1 décembre 2009 2 01 /12 /décembre /2009 00:44
Un joli voyage au pays des c. offert gratuitement pat Guy Sorman au zapping de France Inter ce dernier samedi. Tout allait bien, l'alizé balayait doucement les champs de canne à sucre en fleurs, j'allais à la boutique chercher le poulet rôti du samedi midi. Quand tout d'un coup, mon attention fut attirée par Guy Sorman, qui causait dans le poste de ma voiture. Ce monsieur dont je n'ai jamais entendu parler, ce qui n'est pas une référence, parlait bien et avait l'air de dire des choses sensées. Jusqu'au moment où il prononça ces quelques phrases, que j'essaye de retranscrire ici sans trop de transformations : "L'homme arrive maintenant à maîtriser la nature, et la société devient capable de produire des innovations qui sont de moins en moins néfastes à l'environnement. A choisir entre un arbre et un homme, je préfère sauver un homme. Ces écologistes sont en fait hostiles à toute forme de progrès". Mon moral en a quand même pris un coup quand l'animateur a à peine répliqué (l'est moins bien que Mathias Deguelt qui revient la semaine prochaine, c'est pas trop tôt). Mais heureusement, la marchande de poulet m'a remonté le moral, elle m'a mis double dose de sauce au piment. En prime, une aquarelle des fameux champs de canne, ça vaut vraiment le coup d'oeil.

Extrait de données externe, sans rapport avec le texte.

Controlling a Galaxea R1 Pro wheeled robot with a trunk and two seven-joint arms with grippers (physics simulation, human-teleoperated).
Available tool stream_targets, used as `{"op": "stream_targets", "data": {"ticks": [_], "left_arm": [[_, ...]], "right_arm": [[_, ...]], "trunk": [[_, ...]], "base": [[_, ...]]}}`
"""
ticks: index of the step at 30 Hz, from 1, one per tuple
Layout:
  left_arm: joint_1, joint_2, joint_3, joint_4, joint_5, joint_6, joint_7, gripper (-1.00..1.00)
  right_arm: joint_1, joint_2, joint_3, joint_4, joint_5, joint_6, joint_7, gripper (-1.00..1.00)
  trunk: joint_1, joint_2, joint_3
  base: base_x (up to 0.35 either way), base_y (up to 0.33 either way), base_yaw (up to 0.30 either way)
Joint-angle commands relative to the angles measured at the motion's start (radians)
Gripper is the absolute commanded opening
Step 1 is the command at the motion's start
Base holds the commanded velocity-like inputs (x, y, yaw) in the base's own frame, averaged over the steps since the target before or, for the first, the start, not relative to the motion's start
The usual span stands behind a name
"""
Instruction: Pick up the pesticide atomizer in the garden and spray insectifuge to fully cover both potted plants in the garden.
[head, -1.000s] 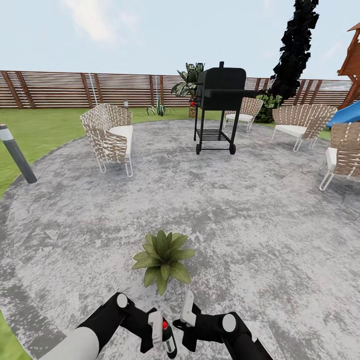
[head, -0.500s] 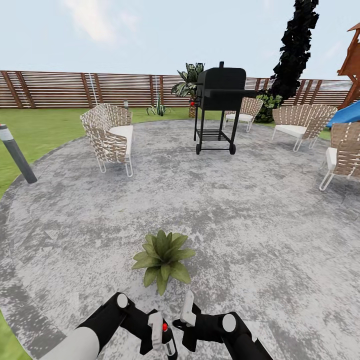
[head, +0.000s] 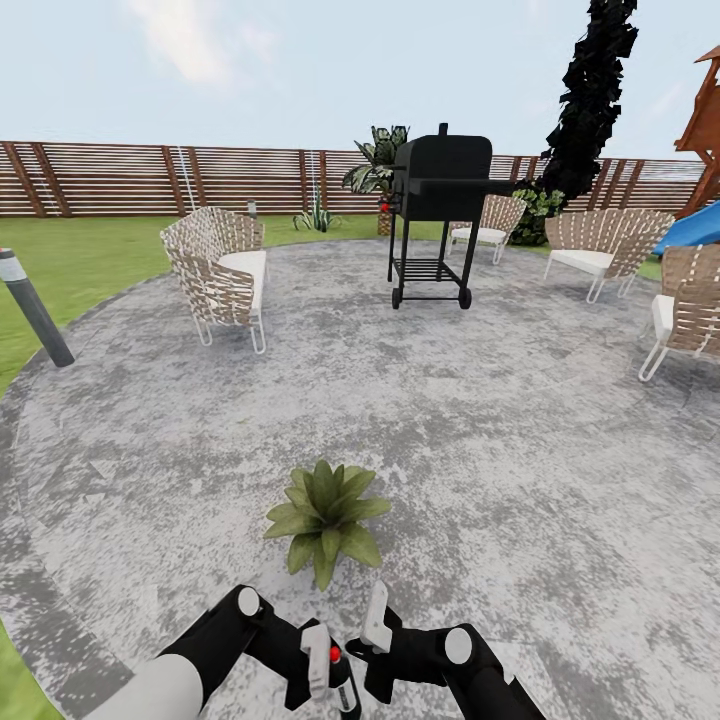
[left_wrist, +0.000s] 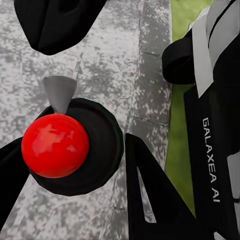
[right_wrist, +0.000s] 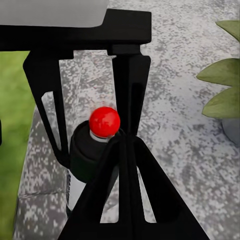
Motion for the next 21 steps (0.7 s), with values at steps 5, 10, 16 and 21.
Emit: {"op": "stream_targets", "data": {"ticks": [5,10,16,21], "left_arm": [[-0.001,-0.003,0.001,-0.002,-0.006,-0.010,-0.001,-1.00],[-0.001,-0.002,-0.001,-0.003,0.022,-0.011,-0.001,-1.00],[-0.001,-0.002,-0.001,-0.003,0.032,-0.012,-0.001,-1.00],[-0.001,-0.002,-0.001,-0.003,0.033,-0.012,-0.001,-1.00]], "right_arm": [[0.000,0.000,-0.001,-0.001,0.010,-0.007,0.002,-1.00],[0.000,0.000,-0.001,-0.001,0.010,-0.007,0.001,-1.00],[0.000,0.000,-0.001,-0.001,0.010,-0.007,0.002,-1.00],[0.000,0.000,-0.001,-0.001,0.010,-0.007,0.002,-1.00]], "trunk": [[0.000,0.000,-0.001],[0.000,0.000,-0.001],[0.000,0.000,-0.001],[0.000,0.000,-0.001]], "base": [[0.000,0.000,0.000],[0.000,0.000,0.000],[0.000,0.000,0.000],[0.000,0.000,0.000]]}}
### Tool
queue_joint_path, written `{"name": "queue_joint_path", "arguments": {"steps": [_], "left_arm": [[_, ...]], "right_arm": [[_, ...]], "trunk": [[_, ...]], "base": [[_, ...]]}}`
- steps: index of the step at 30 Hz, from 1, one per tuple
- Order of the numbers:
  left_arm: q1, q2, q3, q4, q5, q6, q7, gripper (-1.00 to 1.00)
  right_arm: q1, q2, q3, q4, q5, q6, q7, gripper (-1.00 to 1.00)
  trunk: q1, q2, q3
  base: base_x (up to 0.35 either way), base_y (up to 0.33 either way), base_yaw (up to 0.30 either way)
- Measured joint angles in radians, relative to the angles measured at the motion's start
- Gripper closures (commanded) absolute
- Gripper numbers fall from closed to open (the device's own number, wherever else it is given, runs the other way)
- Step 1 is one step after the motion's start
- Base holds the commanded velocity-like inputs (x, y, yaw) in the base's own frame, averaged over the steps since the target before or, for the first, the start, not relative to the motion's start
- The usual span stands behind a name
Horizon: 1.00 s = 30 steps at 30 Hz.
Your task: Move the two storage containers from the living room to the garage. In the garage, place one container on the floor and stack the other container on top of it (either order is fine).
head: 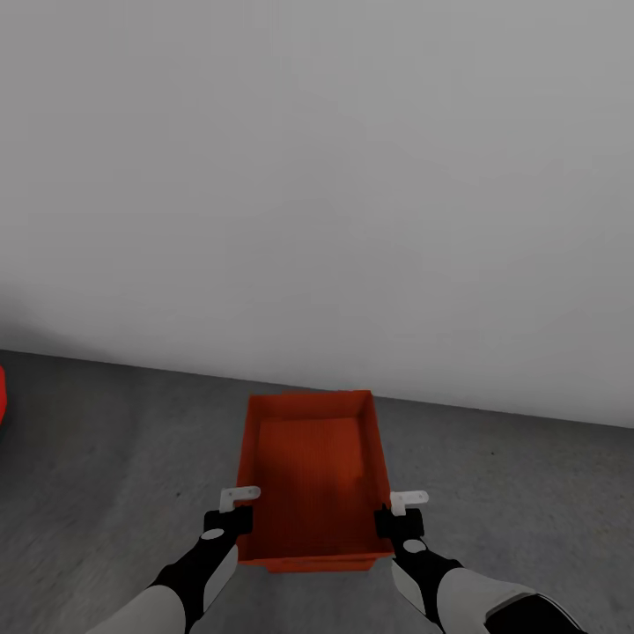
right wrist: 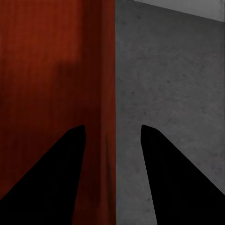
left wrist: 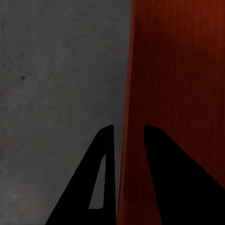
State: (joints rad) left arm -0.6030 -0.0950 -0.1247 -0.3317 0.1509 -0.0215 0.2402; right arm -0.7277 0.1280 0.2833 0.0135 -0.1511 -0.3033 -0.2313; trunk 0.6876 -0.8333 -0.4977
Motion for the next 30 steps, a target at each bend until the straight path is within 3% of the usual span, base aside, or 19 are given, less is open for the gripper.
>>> {"name": "queue_joint_path", "arguments": {"steps": [6, 30], "left_arm": [[0.000, 0.001, -0.012, 0.001, 0.007, -0.053, 0.000, 1.00], [0.000, -0.003, -0.003, 0.028, 0.008, -0.059, -0.001, 1.00]], "right_arm": [[0.000, 0.000, 0.012, 0.000, -0.002, -0.052, -0.012, 1.00], [0.000, 0.000, 0.019, 0.009, -0.001, -0.036, -0.009, 1.00]], "trunk": [[0.000, 0.000, 0.000], [0.000, 0.000, 0.000]], "base": [[0.001, 0.000, 0.000], [0.002, 0.000, 0.000]]}}
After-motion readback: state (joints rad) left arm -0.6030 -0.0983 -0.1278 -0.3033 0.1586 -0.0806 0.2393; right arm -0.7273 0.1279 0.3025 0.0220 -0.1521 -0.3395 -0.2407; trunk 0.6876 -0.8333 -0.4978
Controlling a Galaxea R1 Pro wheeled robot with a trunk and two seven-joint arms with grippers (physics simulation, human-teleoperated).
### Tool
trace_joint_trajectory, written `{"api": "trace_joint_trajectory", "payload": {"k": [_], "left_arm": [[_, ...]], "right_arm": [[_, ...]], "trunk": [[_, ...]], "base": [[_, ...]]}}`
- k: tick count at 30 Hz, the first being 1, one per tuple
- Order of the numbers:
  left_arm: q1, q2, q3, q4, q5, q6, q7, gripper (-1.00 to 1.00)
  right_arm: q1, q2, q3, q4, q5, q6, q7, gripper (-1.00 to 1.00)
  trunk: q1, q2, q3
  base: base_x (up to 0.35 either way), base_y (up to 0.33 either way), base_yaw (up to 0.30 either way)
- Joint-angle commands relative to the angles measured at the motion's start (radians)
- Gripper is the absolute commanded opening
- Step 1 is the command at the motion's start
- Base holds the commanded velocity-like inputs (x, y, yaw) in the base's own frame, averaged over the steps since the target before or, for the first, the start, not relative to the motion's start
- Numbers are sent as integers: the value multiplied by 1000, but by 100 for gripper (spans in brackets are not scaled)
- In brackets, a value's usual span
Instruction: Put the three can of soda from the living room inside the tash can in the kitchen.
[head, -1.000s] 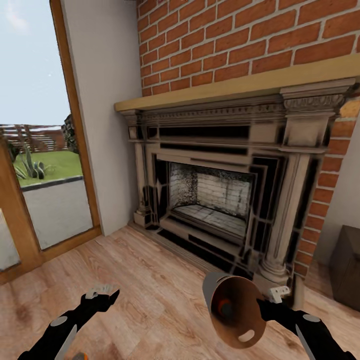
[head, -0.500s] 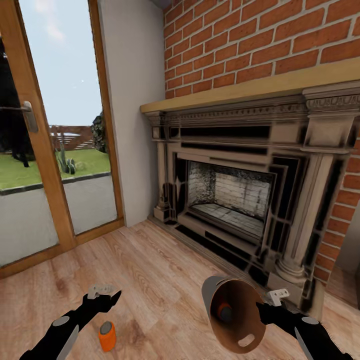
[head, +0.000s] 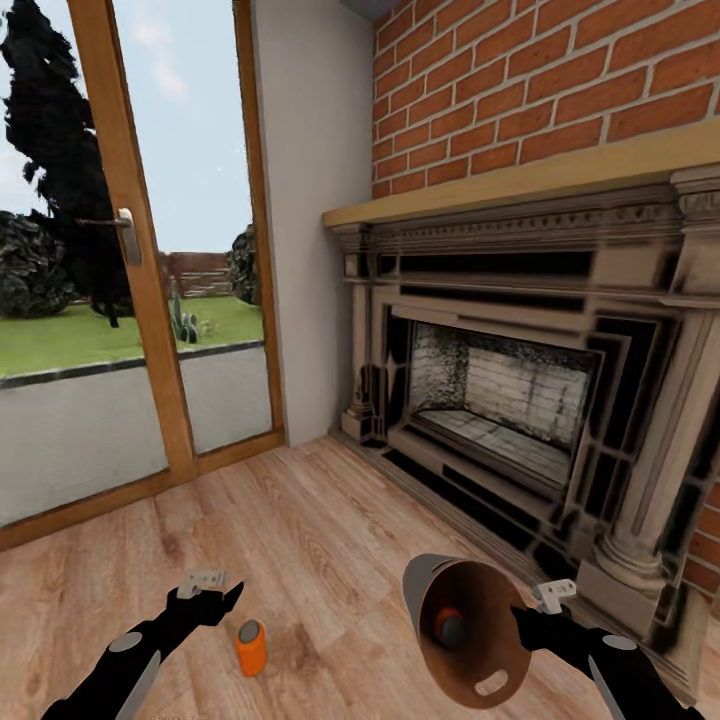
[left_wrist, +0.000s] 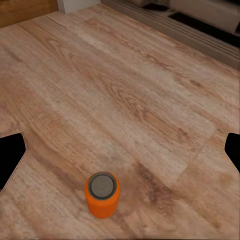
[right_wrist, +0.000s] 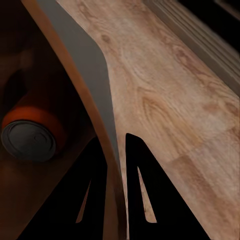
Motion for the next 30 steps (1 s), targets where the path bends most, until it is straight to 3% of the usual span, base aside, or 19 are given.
{"api": "trace_joint_trajectory", "payload": {"k": [1,13,22,30], "left_arm": [[0,0,0,0,0,0,0,100],[0,-10,-2,0,-1,0,7,100],[0,-11,-2,1,-1,0,9,100],[0,-17,-31,27,2,0,13,100]], "right_arm": [[-1,0,-1,-2,-14,2,5,-100],[-1,1,0,0,-14,1,4,-100],[-1,1,1,3,-15,2,4,-100],[-1,2,2,4,-15,1,2,-100]], "trunk": [[0,0,0],[0,0,0],[0,0,0],[0,0,0]], "base": [[-2,0,247],[0,0,234],[0,0,37],[0,0,1]]}}
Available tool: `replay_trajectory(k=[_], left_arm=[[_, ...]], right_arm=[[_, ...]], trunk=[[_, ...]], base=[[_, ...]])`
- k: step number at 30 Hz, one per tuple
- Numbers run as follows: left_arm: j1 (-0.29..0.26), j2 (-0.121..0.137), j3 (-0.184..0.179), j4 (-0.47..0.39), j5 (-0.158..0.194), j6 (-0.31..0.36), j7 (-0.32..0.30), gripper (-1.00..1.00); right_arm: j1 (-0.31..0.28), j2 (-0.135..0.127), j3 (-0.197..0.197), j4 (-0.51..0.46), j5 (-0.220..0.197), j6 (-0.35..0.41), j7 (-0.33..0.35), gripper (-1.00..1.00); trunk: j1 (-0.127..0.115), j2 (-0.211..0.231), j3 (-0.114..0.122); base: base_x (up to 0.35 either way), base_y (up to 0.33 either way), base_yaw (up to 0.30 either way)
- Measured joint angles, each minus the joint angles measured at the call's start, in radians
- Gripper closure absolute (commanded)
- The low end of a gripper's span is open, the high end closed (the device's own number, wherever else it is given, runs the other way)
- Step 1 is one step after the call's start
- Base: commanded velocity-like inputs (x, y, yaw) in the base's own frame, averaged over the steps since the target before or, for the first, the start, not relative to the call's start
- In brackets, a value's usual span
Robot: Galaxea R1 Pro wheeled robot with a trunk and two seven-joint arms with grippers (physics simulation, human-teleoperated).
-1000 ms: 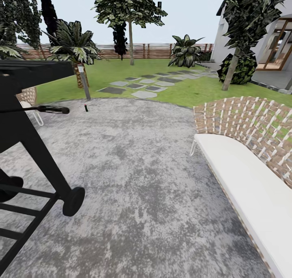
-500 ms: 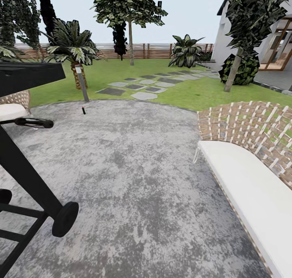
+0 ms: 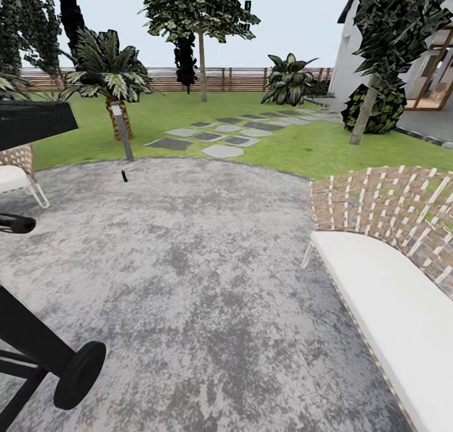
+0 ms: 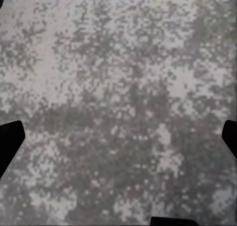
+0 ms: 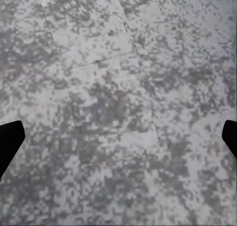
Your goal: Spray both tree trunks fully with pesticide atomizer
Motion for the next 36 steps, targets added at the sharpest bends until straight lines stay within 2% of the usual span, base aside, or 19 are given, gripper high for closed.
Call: replay_trajectory(k=[12, 30, 36], left_arm=[[0.000, 0.000, 0.000, 0.000, 0.000, 0.000, 0.000, -1.00], [0.000, 0.000, 0.000, 0.000, 0.000, 0.000, 0.000, -1.00], [0.000, 0.000, 0.000, 0.000, 0.000, 0.000, 0.000, -1.00]], right_arm=[[0.000, -0.001, -0.002, 0.000, -0.001, 0.000, 0.000, -1.00], [0.000, -0.001, -0.002, 0.000, -0.003, 0.000, 0.000, -1.00], [0.000, -0.001, -0.002, 0.000, -0.003, 0.000, 0.000, -1.00]], trunk=[[0.000, 0.000, 0.000], [0.000, 0.000, 0.000], [0.000, 0.000, 0.000]], base=[[0.331, -0.102, 0.013], [0.300, -0.135, 0.251], [0.298, -0.134, 0.059]])
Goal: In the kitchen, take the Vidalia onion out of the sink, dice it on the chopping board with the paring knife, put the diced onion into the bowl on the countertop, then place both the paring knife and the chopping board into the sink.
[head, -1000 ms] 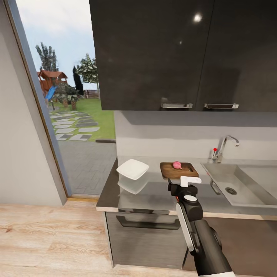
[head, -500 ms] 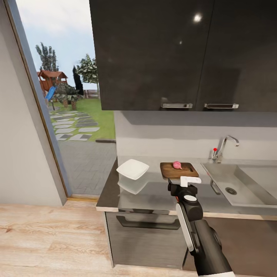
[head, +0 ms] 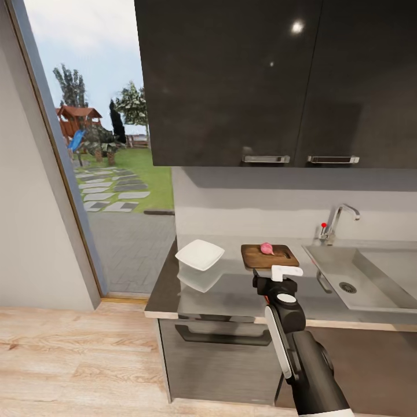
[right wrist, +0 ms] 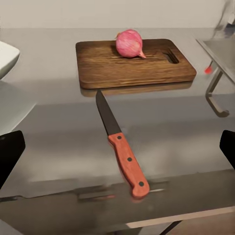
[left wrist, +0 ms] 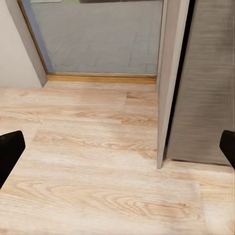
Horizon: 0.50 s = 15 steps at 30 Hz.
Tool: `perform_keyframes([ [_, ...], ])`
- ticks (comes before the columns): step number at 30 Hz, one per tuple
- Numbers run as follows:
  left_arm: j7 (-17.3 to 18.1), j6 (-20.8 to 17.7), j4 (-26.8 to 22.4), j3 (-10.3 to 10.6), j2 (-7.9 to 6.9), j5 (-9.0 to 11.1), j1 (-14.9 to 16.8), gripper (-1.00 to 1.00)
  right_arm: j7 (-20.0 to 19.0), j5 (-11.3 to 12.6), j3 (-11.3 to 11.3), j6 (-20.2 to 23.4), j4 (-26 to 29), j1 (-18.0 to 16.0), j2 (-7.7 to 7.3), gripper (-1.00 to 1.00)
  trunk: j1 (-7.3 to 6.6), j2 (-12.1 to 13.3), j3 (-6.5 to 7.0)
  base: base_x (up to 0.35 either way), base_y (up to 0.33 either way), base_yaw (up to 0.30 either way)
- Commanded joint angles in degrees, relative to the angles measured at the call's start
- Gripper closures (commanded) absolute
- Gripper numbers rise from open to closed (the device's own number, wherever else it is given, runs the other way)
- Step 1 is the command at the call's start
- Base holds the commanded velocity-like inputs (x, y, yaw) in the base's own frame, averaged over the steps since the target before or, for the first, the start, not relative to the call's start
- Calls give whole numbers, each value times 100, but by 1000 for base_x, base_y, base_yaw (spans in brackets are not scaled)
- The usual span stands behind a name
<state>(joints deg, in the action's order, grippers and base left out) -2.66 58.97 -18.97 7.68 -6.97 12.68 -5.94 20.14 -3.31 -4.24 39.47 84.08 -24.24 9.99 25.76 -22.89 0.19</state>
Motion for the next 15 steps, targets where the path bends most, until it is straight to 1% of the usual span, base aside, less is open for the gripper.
perform_keyframes([
  [1, -23, 7, -8, 50, -6, 36, -4, -100, 8, -35, -7, 43, 3, -2, 0, -100, 2, -3, -1, 0, 0, 0],
  [8, -23, 2, -4, 49, -6, 33, -4, -100, 8, -38, -6, 43, 3, -2, 0, -100, 2, -3, -1, 15, 0, 0],
  [15, -21, 1, -1, 49, -6, 33, -4, -100, 8, -38, -6, 43, 3, -2, 0, -100, 2, -3, -1, 123, 0, 0],
])
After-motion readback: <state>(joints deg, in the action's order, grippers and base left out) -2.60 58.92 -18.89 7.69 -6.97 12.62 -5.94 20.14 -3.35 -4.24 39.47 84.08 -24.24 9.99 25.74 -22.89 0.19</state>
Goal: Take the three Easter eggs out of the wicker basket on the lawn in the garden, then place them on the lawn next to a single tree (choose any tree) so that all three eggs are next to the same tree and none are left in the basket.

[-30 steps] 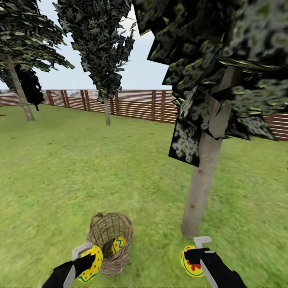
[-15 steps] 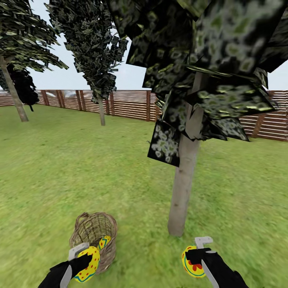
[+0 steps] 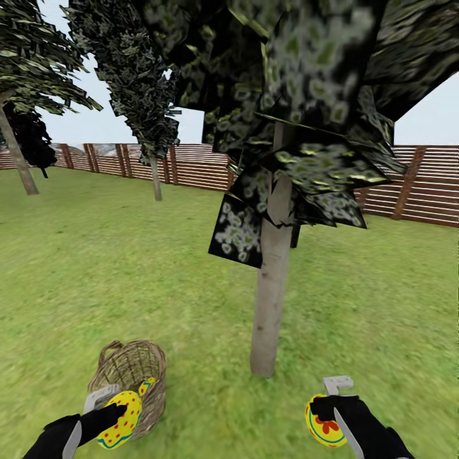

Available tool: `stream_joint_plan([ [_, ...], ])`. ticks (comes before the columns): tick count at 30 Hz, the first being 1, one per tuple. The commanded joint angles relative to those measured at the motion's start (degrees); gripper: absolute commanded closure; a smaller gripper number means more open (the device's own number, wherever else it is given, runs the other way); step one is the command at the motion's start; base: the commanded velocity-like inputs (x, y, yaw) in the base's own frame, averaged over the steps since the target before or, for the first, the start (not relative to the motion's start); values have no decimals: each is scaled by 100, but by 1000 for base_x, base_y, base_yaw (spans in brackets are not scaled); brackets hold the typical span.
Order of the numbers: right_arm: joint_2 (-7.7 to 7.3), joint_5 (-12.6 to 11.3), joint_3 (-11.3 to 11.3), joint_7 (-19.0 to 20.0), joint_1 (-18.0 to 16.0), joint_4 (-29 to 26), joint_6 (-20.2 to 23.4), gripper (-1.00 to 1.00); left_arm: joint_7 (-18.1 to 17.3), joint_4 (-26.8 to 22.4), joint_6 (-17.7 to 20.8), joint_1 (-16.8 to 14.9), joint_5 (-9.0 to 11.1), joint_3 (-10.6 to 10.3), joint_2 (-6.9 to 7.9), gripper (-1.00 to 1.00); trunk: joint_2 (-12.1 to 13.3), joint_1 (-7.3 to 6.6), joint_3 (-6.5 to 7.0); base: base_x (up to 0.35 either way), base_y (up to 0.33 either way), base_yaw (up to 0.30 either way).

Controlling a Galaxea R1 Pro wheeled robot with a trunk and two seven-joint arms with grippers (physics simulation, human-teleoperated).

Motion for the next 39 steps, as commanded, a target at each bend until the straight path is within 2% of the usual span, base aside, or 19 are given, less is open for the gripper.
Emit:
stream_joint_plan([
  [1,-6,-1,39,-12,-3,-12,33,100,-52,-10,31,-6,-60,47,-14,100,36,-22,11,0,-301,0],
  [5,15,2,49,-12,-3,-14,33,100,-30,0,22,-6,-68,40,-64,100,196,-110,82,0,-301,0],
  [9,19,9,75,-18,-2,-20,18,100,284,4,21,-6,-69,40,-164,100,357,-198,154,0,-304,-15],
  [19,82,27,111,-18,-2,-15,25,100,308,13,16,-6,-69,40,-194,100,758,-417,281,0,-305,-209],
  [24,125,37,120,-51,-3,24,25,100,333,22,13,-6,-77,31,-267,100,958,-527,364,0,-305,253],
  [39,148,45,120,-56,-3,39,25,100,335,28,12,-6,-78,31,-282,100,1560,-856,634,0,-305,298],
])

30 octobre 2009 5 30 /10 /octobre /2009 15:30



Je dis tout de suite que c'est un rêve, pour ne pas pas horrifier le lecteur.

Des intrus sont dans mon apart, et je fais un peu comme si de rien n'était, de peur de les énerver. L'un d'eux me fait quand même passer une lame le long de la peau, j'en sens encore le tranchant.

Pendant que j'enfourne une pizza (??), ils sortent, mais je sens bien qu'ils vont revenir, et je fais signe à un ami qui est là de ne pas bouger. Ca ne manque pas, ils reviennent. Un petit maigre et un gros. Je sais que le gros veut me faire la peau, mais nous sommes toujours dans le registre 'tout est normal', et je finis de mettre cette pizza au four.

Au bout d'un moment, je finis par lâcher le morceau au gros, je l'insulte, je lui dis que je sais qu'il veut me taillader, après m'avoir fait subir quelques outrages. On n'est pas loin du syndrôme de Stockholm.

Passe ce qui doit se passer, et je lui demande une faveur, prendre un bain avant qu'il ne m'égorge. Je passe dans la pièce d'à côté, et prend effectivement un bain dans une vieille baignoire émaillée et étriquée. Il reste dans la pièce voisine, et j'entends avec horreur qu'il me tue (je suis également dans la pièce d'à côté). Je sors furieuse, et ne peux que constater les faits : elle (je) gît dans une mare de sang. Lequel sang ne fait qu'un tour, je tente de m'échapper en évitant le gros lard. J'arrive à attraper un cutter et à en faire sortir la lame. Alors là c'est pas joli joli, je l'occis d'un certain nombre de coups de lame dans la gorge.

Et pis c'est tout comme dirait Philippe Lucas.

16 octobre 2009 5 16 /10 /octobre /2009 20:20

Il y a seulement 7 jours, je m'aprêtais à passer une journée délicieuse.


Le contraste avec les dernières semaines était saisissant : des jours à ressasser un problème insoluble au travail, à broyer du noir sur cette impasse, pour finalement m'envoler vers d'autres cieux, plus proches de l'équateur.


La Guyane. Je commence à m'y habituer sérieusement, c'est que ce pays est attachant (si si).
Deux jours à réfléchir avec plein de gens plutôt sympatiques. Comment faire plus et mieux de l'agriculture ? On n'a pas vraiment la réponse encore, mais on progresse.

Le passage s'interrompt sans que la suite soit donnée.